Early animal model evaluation of an implantable contrast agent to enhance magnetic resonance imaging of arterial bypass vein grafts

Abstract

Background Non-invasive monitoring of autologous vein graft (VG) bypass grafts is largely limited to detecting late luminal narrowing. Although magnetic resonance imaging (MRI) delineates vein graft intima, media, and adventitia, which may detect early failure, the scan time required to achieve sufficient resolution is at present impractical. Purpose To study VG visualization enhancement in vivo and delineate whether a covalently attached MRI contrast agent would enable quicker longitudinal imaging of the VG wall. Material and Methods Sixteen 12-week-old male C57BL/6J mice underwent carotid interposition vein grafting. The inferior vena cava of nine donor mice was treated with a gadolinium-diethylenetriaminepentaacetic acid (Gd-DTPA)-based contrast agent, with control VGs labeled with a vehicle. T1-weighted (T1W) MRI was performed serially at postoperative weeks 1, 4, 12, and 20. A portion of animals was sacrificed for histopathology following each imaging time point. Results MRI signal-to-noise ratio (SNR) and contrast-to-noise ratio (CNR) were significantly higher for treated VGs in the first three time points (1.73 × higher SNR, P = 0.0006, and 5.83 × higher CNR at the first time point, P = 0.0006). However, MRI signal enhancement decreased consistently in the study period, to 1.29 × higher SNR and 2.64 × higher CNR, by the final time point. There were no apparent differences in graft morphometric analyses in Masson's trichrome-stained sections. Conclusion A MRI contrast agent that binds covalently to the VG wall provides significant increase in T1W MRI signal with no observed adverse effects in a mouse model. Further optimization of the contrast agent to enhance its durability is required.

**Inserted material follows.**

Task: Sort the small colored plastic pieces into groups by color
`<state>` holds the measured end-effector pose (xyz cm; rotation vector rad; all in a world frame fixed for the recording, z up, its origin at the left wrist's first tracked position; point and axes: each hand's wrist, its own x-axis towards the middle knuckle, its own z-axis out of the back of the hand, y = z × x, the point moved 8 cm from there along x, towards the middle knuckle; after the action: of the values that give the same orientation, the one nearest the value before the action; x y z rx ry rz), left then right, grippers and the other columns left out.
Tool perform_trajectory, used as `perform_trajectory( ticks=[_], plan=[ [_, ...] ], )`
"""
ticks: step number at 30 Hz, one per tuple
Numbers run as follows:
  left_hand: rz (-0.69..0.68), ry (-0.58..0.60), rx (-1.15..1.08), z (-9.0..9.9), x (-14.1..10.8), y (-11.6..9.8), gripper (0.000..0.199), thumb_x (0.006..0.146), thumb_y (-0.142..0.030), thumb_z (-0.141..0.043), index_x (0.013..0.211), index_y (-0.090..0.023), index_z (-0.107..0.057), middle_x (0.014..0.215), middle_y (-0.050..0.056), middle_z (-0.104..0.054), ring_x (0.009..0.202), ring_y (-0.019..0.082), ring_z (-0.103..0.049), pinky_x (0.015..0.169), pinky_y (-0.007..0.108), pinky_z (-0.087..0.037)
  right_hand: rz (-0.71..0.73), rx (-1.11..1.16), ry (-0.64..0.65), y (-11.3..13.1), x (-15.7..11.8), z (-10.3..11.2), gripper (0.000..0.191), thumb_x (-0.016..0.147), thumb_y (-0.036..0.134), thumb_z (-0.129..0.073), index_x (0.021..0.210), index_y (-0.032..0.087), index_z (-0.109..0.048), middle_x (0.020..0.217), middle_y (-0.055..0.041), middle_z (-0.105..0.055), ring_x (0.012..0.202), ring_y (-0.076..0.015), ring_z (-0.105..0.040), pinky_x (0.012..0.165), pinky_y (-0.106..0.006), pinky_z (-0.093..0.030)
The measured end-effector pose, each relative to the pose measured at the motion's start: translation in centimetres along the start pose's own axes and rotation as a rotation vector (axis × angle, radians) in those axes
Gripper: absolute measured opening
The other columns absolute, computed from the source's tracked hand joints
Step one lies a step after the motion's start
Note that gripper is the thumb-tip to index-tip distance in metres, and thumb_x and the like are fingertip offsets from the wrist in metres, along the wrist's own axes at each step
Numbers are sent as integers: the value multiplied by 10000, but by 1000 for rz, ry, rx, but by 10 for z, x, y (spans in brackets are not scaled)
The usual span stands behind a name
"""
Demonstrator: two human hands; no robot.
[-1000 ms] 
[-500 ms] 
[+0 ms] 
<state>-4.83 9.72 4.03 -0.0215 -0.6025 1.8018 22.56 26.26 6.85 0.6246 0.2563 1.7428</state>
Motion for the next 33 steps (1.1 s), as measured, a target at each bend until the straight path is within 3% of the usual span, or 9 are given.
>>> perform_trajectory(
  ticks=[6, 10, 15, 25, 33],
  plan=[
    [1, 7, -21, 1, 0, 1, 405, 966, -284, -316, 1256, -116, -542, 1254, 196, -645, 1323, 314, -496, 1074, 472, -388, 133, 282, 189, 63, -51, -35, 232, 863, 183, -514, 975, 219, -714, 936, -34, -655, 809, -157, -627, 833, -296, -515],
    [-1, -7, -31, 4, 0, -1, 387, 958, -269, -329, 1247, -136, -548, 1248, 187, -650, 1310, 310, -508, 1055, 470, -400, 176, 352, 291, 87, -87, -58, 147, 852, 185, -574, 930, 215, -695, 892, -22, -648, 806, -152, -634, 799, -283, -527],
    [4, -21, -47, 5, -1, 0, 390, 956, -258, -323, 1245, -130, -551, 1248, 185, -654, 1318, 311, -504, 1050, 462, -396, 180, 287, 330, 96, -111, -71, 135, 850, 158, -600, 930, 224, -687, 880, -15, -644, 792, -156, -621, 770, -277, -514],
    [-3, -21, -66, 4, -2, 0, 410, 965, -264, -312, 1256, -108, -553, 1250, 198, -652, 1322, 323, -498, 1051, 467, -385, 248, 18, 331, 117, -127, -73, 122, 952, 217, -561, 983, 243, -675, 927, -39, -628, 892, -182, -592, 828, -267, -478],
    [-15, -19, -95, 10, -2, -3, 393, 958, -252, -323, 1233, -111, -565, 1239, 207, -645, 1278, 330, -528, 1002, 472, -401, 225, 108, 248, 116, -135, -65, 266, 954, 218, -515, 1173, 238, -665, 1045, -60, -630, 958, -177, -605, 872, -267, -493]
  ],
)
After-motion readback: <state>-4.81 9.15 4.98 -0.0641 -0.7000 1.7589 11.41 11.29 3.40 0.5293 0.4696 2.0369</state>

Keywords: Magnetic resonance imaging; contrast media; gadolinium; image enhancement; peripheral vascular diseases; signal-to-noise ratio; vascular grafting.

Figure 1.

In vivo T1W MRI of a failed 8-month-old human VG at a spatial resolution of 0.19 mm3 (2 mm slice thickness, 0.31 mm in-plane resolution) in 10 min scan time at 1.5 Tesla. MRI cross-sections (B-H) and curved multi-planar reformation (I) are in excellent agreement with corresponding Masson trichrome histology obtained after excision (J-P), for both intimal hyperplasia (all images) and wall remodeling (negative B-D & G-H; positive E-F). Conventional angiography (A) shows only lumen stenoses (arrows).

Figure 2.

In vivo 7 Tesla FLASH MRI of mouse interposition carotid vein graft at 4 weeks post-implantation. ROIs for MR signal measurements (air for noise, vein graft wall for signal-to-noise ratio and tissue surrounding vein graft for contrast-to-noise ratio) are shown in the right-hand panel.

Figure 3.

Representative Masson’s trichrome stained microscopic images of vein grafts in controls and treated mice. The specimens were collected and analyzed at 1, 4, 12, and 20 weeks postoperatively. The microscopic graphs were taken at 600 μm to the proximal cuff edges of the vein grafts. Scale bars = 100 μm.

Figure 4.

Vein graft morphometric analysis at 1, 4, 12, and 20 weeks post the isograft carotid interposition vein grafts implantation; calculated Ideal luminal area in controls and treated mice (A), with each bar representing an average of at least 3 locations (200 μm, 400 μm, and 600 μm) of vein grafts harvested at that time point (n=1~2). Ratio of the intimal / (medial + adventitial) area in controls and treated vein grafts. Neointima development and (medial + adventitial) thickening were observed in both control and MRI contrast agent-treated vein grafts, with no apparent gross or microscopic differences observed between the two groups.

Figure 5.

Longitudinal MRI of one control and one treated mouse included in study; in the control animal the vein graft (arrow) exhibits similar MRI signal at all 4 imaging time points (top row). The VG in the animal that received a Gd-DTPA labeled VG (arrow) shows increased signal and delineation from surrounding tissues at all time points (bottom row), although at 4 weeks enhancement is segmental (strongest at 12–3 and 4–6 o’clock) and further reduced at 20 weeks.

Figure 6.. Average (+/− ____) longitudinal CNR data from all 15 animals successfully imaged in the study (7 control, 8 labeled VG).

Control VGs maintained a stable CNR throughout the study period. The CNR of labeled VGs was higher than that of control VGs at all time points but decreased throughout the study period, as indicated by linear regression analyses.